## RECORD SET
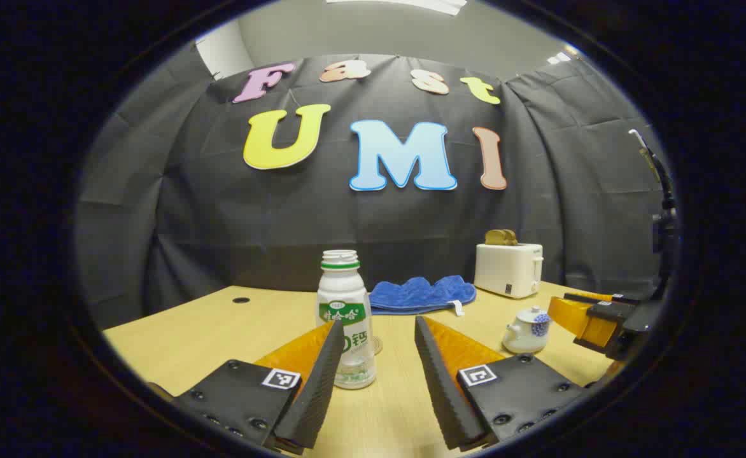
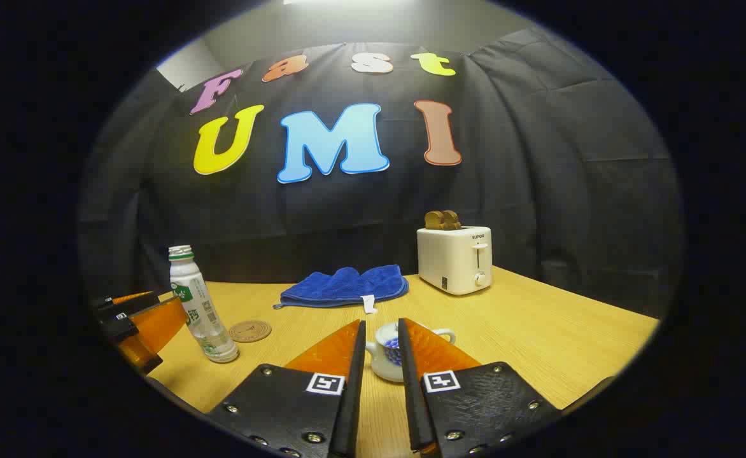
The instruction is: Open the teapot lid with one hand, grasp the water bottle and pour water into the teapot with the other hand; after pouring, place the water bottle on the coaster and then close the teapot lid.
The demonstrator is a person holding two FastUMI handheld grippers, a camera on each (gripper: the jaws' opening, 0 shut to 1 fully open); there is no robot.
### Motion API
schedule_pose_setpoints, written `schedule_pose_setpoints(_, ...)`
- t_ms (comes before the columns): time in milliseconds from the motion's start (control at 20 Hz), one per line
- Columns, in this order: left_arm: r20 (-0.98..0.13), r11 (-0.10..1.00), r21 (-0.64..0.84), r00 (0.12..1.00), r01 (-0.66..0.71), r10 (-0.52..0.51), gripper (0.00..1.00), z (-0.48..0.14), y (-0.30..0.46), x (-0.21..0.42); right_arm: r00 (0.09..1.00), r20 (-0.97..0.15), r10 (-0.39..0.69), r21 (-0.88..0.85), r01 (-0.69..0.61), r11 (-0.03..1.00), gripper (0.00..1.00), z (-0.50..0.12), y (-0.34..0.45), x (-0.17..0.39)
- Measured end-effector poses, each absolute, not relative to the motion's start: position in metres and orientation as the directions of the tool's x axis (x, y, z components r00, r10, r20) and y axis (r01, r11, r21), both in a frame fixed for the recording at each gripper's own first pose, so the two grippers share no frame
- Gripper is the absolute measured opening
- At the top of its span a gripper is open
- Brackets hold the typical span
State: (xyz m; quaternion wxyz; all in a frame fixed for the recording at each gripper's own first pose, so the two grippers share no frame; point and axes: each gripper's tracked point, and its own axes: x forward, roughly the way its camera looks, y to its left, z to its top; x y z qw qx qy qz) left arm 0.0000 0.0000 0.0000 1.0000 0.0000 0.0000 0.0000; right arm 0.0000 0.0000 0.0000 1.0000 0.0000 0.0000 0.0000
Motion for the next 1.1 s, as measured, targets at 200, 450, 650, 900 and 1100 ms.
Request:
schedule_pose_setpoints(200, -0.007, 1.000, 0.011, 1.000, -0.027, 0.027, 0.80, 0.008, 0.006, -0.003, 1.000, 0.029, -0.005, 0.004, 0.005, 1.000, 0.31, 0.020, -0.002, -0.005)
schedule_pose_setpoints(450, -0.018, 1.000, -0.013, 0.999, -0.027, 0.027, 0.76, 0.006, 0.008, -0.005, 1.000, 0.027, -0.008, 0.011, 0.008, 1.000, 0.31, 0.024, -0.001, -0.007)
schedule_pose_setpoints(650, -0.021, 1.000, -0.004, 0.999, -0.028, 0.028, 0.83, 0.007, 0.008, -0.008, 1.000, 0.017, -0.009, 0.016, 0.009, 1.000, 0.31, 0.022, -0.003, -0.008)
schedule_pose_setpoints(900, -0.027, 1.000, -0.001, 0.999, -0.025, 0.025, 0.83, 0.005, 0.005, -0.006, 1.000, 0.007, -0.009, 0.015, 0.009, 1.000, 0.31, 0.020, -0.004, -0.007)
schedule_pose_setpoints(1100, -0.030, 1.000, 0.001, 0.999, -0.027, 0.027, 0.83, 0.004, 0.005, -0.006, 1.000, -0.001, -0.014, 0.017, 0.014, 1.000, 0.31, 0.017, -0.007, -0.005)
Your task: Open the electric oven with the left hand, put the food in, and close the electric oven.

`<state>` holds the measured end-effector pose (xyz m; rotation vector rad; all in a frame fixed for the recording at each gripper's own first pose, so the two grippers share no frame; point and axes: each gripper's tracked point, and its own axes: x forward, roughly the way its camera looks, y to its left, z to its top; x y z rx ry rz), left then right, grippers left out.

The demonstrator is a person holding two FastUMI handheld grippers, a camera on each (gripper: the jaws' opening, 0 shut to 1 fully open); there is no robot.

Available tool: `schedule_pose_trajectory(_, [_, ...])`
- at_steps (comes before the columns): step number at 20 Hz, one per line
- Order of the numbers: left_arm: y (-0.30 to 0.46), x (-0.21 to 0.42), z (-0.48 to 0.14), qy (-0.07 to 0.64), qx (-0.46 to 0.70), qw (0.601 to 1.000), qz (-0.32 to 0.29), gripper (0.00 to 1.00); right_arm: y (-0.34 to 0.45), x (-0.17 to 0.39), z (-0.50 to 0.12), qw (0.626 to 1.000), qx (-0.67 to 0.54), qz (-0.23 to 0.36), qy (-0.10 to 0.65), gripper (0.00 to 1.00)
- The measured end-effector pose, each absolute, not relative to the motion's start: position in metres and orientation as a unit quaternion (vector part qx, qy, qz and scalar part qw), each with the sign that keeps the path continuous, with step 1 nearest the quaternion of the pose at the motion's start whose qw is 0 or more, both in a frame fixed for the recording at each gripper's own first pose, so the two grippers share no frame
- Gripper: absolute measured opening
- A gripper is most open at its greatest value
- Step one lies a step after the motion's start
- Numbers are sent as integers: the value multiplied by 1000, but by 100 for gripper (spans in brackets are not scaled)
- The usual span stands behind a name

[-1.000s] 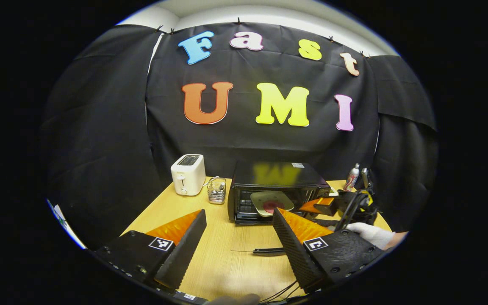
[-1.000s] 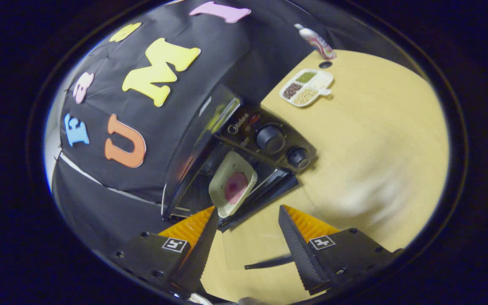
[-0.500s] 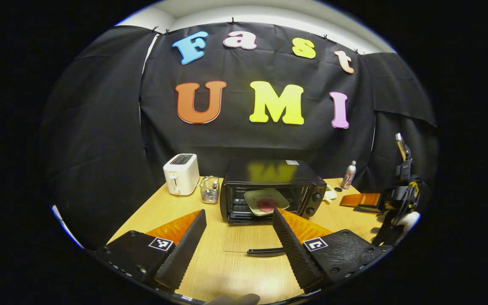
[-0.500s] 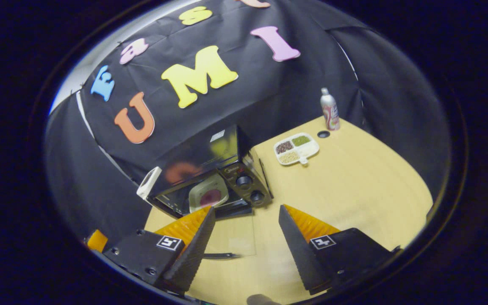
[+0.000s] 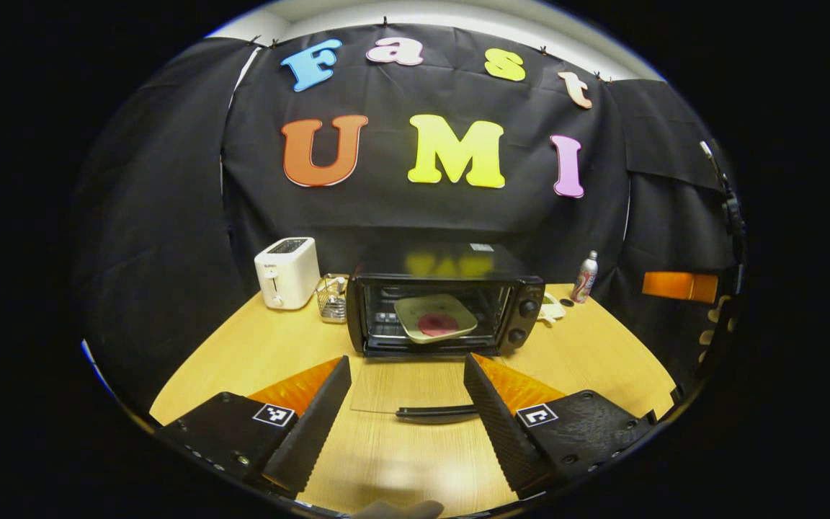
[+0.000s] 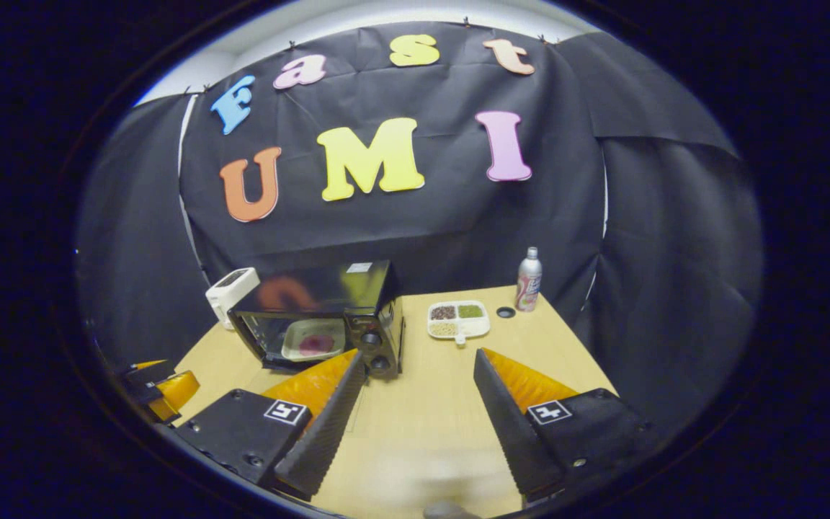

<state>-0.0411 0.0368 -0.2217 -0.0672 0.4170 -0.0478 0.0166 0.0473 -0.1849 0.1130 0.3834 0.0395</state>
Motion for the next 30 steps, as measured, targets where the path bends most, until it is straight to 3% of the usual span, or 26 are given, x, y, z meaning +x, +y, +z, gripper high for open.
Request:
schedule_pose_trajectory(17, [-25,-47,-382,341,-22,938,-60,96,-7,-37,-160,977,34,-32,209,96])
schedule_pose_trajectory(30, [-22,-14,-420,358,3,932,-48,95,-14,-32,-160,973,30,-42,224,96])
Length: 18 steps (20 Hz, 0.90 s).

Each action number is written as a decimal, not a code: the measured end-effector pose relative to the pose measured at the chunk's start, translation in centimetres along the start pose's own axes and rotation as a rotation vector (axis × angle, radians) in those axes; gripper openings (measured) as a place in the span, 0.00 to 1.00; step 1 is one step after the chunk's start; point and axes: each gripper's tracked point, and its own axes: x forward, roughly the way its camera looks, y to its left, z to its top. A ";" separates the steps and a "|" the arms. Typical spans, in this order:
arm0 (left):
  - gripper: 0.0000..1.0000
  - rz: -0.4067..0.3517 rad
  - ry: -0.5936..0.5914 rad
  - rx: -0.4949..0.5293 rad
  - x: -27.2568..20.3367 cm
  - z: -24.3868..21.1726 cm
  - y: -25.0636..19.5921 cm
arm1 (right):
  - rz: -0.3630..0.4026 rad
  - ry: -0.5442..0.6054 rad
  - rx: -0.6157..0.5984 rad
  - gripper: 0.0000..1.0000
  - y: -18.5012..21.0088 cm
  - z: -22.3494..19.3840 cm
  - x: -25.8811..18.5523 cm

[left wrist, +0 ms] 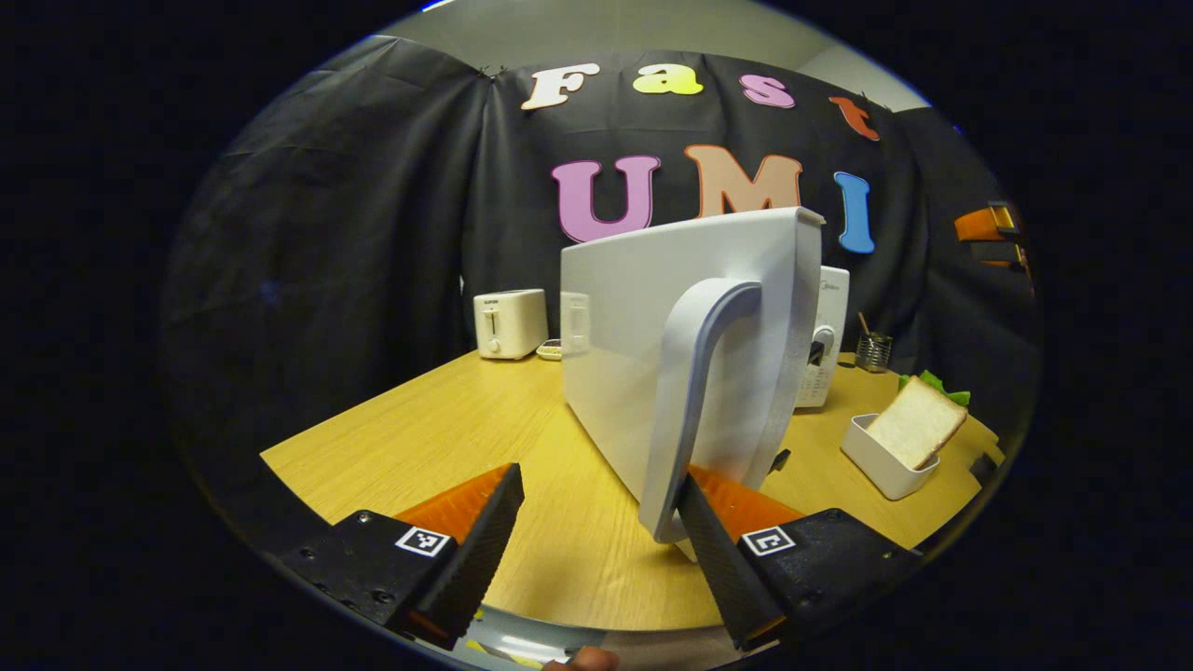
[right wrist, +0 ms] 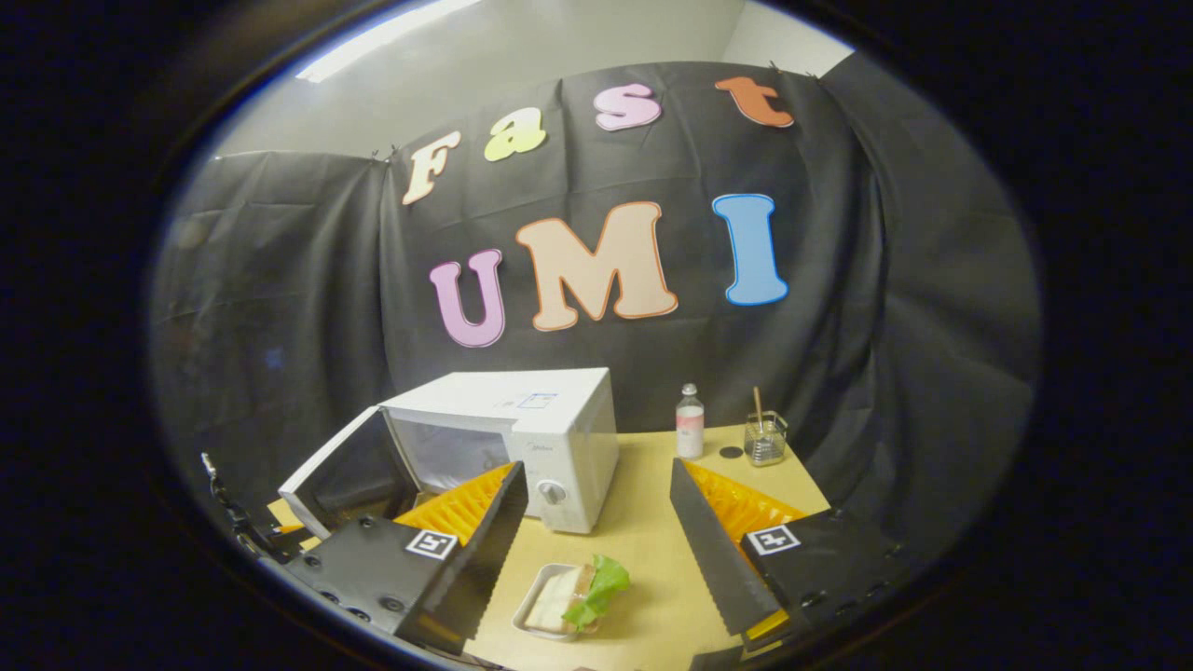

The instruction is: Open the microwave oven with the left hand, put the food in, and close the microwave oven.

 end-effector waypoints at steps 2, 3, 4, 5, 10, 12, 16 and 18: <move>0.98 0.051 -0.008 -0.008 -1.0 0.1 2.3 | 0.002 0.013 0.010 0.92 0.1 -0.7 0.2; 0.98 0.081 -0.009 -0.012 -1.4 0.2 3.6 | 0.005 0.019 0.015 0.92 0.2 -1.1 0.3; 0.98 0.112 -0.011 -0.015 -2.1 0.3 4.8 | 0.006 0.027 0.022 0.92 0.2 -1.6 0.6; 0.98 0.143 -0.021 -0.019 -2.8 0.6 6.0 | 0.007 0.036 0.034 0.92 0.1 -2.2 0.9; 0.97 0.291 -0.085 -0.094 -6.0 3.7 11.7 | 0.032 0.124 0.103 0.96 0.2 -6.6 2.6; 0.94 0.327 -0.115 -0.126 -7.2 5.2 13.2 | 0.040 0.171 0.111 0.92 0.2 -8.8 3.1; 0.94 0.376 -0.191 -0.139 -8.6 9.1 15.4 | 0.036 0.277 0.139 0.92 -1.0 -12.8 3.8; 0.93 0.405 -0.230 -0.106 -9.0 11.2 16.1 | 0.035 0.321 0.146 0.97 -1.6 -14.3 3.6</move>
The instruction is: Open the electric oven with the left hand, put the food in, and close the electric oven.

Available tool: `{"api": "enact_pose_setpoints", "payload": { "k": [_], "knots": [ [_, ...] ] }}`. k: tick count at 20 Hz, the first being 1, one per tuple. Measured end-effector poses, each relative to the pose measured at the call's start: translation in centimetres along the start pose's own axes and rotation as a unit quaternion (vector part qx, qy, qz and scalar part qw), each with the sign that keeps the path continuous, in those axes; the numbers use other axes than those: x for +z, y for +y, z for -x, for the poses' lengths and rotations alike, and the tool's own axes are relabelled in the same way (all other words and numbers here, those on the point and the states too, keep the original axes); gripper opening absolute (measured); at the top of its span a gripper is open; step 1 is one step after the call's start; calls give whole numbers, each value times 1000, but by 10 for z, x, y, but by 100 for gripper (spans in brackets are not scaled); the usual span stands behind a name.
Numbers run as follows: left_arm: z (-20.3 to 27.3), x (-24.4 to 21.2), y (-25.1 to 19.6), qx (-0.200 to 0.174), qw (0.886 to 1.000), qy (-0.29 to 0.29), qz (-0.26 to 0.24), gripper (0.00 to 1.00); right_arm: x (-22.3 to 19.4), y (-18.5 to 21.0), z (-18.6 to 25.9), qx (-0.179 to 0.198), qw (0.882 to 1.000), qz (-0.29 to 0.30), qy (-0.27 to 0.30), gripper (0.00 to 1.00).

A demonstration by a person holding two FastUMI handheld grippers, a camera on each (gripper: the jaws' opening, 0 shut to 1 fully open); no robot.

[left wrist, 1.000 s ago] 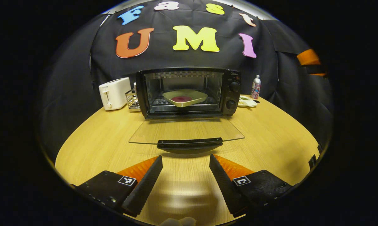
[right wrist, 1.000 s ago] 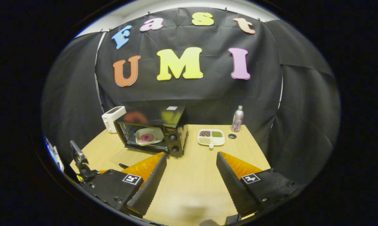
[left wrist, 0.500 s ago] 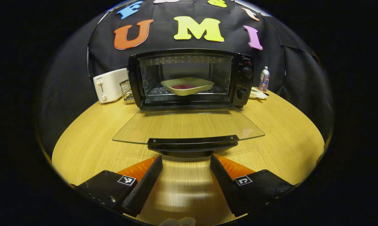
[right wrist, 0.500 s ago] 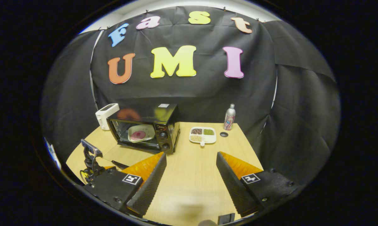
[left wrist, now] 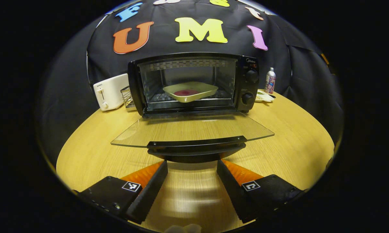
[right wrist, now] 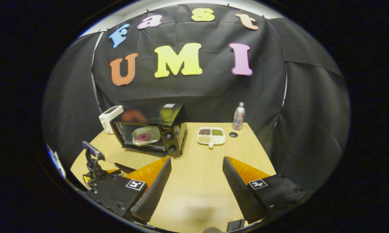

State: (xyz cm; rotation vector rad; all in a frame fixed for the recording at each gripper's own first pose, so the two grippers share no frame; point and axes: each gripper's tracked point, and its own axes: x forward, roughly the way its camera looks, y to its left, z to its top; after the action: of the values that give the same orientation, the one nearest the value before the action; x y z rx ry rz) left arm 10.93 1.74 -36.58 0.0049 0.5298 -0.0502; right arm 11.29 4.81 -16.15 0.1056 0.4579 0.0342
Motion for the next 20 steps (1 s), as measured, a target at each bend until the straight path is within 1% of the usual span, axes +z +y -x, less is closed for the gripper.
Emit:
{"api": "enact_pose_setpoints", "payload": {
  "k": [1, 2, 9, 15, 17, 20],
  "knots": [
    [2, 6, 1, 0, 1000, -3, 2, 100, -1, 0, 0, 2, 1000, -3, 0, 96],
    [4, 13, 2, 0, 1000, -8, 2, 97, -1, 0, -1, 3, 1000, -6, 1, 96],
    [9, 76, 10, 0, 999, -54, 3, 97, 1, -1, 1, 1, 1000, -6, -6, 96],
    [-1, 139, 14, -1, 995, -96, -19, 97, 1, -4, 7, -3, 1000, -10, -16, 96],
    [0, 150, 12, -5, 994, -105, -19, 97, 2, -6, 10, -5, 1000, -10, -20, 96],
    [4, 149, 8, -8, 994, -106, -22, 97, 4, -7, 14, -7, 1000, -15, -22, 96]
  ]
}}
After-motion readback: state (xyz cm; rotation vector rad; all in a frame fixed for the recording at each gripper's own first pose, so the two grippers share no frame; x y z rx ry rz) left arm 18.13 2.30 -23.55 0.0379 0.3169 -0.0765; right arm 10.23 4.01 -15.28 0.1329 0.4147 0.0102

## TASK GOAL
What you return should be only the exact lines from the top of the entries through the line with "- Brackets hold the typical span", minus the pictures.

## YOUR RESPONSE
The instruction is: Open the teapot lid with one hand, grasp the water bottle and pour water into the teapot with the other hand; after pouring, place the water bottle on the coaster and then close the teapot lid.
The demonstrator is a person holding two FastUMI handheld grippers, a camera on each (gripper: the jaws' opening, 0 shut to 1 fully open); there is no robot.
### Motion API
schedule_pose_setpoints, written `schedule_pose_setpoints(_, ...)`
- t_ms (comes before the columns): time in milliseconds from the motion's start (control at 20 Hz), one per line
- Columns, in this order: left_arm: r20 (-0.98..0.13), r11 (-0.10..1.00), r21 (-0.64..0.84), r00 (0.12..1.00), r01 (-0.66..0.71), r10 (-0.52..0.51), gripper (0.00..1.00), z (-0.48..0.14), y (-0.30..0.46), x (-0.21..0.42); right_arm: r00 (0.09..1.00), r20 (-0.97..0.15), r10 (-0.39..0.69), r21 (-0.88..0.85), r01 (-0.69..0.61), r11 (-0.03..1.00), gripper (0.00..1.00), z (-0.50..0.12), y (-0.34..0.45), x (-0.17..0.39)
- Measured end-effector poses, each absolute, not relative to the motion's start: position in metres and orientation as the directions of the tool's x axis (x, y, z components r00, r10, r20) and y axis (r01, r11, r21), both in a frame fixed for the recording at each gripper's own first pose, so the two grippers share no frame
- Gripper is the absolute measured opening
- At the top of its span a gripper is open
- Brackets hold the typical span

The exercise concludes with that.